For example_multi_step:
config_paths="responses_api_models/openai_model/configs/openai_model.yaml,\
resources_servers/example_multi_step/configs/example_multi_step.yaml"
ng_run "+config_paths=[$config_paths]"
To use both environments, add the YAML configs together as follows:
config_paths="responses_api_models/openai_model/configs/openai_model.yaml,\
resources_servers/example_single_tool_call/configs/example_single_tool_call.yaml,\
resources_servers/example_multi_step/configs/example_multi_step.yaml"
ng_run "+config_paths=[$config_paths]"
Dataset Preparation#
Build a dataset that contains data for both servers. Add the agent ref used to route requests to the correct agent server to each record.
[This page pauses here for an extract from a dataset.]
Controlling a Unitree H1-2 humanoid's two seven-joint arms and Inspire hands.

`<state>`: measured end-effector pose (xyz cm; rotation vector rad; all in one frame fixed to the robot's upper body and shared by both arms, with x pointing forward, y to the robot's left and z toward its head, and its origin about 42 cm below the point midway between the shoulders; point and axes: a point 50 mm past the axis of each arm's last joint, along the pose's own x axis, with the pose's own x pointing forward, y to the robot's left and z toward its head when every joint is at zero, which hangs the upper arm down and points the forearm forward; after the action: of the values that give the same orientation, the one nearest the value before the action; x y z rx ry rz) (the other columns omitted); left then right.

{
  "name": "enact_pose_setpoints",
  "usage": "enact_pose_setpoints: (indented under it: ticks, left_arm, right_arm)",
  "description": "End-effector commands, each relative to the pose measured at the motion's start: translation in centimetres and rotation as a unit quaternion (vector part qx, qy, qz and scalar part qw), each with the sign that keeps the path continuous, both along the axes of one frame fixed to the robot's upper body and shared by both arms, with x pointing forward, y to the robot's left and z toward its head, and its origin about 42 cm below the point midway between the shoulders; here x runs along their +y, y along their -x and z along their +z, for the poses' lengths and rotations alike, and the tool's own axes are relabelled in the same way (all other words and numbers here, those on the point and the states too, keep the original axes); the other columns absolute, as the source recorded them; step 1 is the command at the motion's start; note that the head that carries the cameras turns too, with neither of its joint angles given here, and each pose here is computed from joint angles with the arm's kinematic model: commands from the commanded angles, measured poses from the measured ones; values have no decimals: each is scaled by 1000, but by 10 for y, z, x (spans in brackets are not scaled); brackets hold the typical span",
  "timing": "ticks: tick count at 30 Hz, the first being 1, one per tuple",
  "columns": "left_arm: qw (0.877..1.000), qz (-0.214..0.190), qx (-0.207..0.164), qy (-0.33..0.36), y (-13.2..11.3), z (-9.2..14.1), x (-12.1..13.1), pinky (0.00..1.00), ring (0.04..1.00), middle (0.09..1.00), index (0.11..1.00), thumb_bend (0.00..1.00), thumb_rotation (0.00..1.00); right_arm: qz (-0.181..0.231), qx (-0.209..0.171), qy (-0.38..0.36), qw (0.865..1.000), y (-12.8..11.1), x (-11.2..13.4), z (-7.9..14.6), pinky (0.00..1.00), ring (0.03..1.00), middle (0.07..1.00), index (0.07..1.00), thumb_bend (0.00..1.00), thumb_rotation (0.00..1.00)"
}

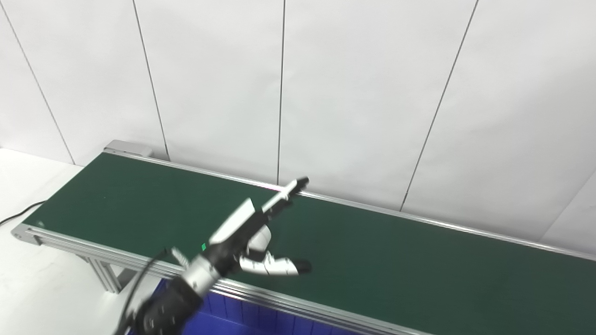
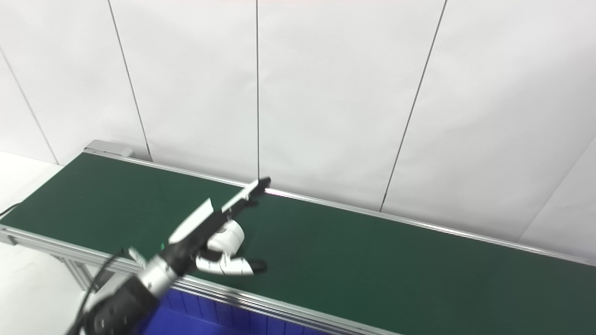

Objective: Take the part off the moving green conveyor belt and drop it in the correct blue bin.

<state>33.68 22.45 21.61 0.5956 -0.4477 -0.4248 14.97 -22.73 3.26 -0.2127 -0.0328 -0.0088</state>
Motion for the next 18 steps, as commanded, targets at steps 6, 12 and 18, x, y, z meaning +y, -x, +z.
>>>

jq -c '. + {"agent_ref": {"name": "example_single_tool_call_simple_agent"}}' resources_servers/example_single_tool_call/data/example.jsonl >> results/test_multiverifier_input.jsonl
jq -c '. + {"agent_ref": {"name": "example_multi_step_simple_agent"}}' resources_servers/example_multi_step/data/example.jsonl >> results/test_multiverifier_input.jsonl
Rollout Collection#
Run rollout collection as usual.
ng_collect_rollouts \
+input_jsonl_fpath=results/test_multiverifier_input.jsonl \
+output_jsonl_fpath=results/test_multiverifier_outputs.jsonl
Inside results/test_multiverifier_outputs.jsonl, you should see 10 rows with appropriate responses for each row.
Apply the same process for data preparation and downstream training. Add additional server configs as needed.